Having bigger names in smaller roles is one of the film’s strengths (without giving anything away, it is fair to say that some characters fare surprisingly better than others), yet wasted screen time would have benefited the film by being unceremoniously excised.
Most bizarrely, Matt Damon is given surprisingly little to do with a part as central as his, as his domestic trials are not imbued with necessary grief or pathos to make his desperate efforts to secure his family’s safety pack the requisite punch. He is our eyes on the ground, the everyman witnessing society collapse, whose immunity bears no relevance to the plot beyond being a contrivance to allow him – and, therefore, us – to see it.
Kate Winslet, however, is excellent, her emotions allowed to swell to the surface, at least giving us a glimpse of the realities of the harm the disease investigators are exposing themselves to. The rest of the cast are barely seen to even ruminate on the tragedies unspooling before their eyes, chatting in offices, spouting pseudo-science, and staring at computer representations of a virus they are only objectively trying to comprehend.

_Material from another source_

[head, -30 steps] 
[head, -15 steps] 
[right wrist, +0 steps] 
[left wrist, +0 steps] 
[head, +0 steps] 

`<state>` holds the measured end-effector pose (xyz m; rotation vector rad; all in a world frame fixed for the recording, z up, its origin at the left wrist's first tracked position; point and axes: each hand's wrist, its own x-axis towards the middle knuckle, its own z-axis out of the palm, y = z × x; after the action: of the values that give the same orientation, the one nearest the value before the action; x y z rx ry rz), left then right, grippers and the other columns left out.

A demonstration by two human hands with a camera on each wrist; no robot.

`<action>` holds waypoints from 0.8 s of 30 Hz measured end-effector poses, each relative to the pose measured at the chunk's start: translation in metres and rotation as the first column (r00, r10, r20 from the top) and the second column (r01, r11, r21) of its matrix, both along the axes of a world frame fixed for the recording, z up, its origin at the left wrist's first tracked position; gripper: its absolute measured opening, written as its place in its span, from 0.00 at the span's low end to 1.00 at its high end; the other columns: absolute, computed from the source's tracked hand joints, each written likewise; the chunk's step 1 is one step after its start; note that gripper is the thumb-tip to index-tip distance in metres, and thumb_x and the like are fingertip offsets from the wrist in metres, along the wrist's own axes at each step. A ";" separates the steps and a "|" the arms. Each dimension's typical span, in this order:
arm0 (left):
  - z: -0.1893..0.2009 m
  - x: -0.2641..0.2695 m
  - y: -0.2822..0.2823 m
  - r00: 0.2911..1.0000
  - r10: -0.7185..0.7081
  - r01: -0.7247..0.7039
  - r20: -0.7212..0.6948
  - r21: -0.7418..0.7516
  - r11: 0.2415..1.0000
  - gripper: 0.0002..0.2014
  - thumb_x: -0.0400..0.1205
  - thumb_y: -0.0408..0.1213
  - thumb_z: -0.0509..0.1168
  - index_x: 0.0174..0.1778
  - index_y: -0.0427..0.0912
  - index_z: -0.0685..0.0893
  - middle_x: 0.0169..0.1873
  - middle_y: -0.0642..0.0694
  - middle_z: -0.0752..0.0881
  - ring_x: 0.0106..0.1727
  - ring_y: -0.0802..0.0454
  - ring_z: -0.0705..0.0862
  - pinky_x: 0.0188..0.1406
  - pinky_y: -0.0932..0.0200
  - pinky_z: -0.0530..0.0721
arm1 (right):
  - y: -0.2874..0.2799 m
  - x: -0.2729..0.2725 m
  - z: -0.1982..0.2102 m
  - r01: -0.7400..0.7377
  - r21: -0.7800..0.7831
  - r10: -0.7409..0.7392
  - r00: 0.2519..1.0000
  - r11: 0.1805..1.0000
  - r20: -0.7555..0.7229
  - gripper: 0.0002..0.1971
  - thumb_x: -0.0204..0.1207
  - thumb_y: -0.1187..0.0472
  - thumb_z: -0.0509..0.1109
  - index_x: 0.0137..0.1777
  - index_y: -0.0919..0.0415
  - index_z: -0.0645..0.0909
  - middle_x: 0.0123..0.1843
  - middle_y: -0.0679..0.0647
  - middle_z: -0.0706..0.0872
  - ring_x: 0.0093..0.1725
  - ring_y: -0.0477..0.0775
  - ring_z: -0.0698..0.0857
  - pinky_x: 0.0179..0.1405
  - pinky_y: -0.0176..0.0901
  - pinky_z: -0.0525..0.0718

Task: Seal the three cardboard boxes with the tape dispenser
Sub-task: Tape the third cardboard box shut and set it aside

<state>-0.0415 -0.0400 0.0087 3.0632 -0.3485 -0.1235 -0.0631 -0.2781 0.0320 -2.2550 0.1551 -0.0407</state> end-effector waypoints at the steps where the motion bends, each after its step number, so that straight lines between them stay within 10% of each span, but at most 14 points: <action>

Soderbergh’s visual eye does occasionally provides welcome flair if little tension, and several scenes are cleverly played, with suitably terse and sparse incidental music. One in particular is superb, with CCTV footage of Paltrow’s character seamlessly interspersed with flashbacks of the same event. It is fantastically directed, while the rest of the film is never anything less than competent.
That Contagion confidently addresses many of the themes you’d expect is not in question – it is very much a relevant, 21st century disaster film. Yet in its forays into governmental bureaucracy, media machinations and human desperation, it doesn’t tell us anything about ourselves which we haven’t been told before.
Its problem lies simply in the fact that, when all is said and done, it’s oddly emotionally bereft, more than a little flabby, and a bit dull.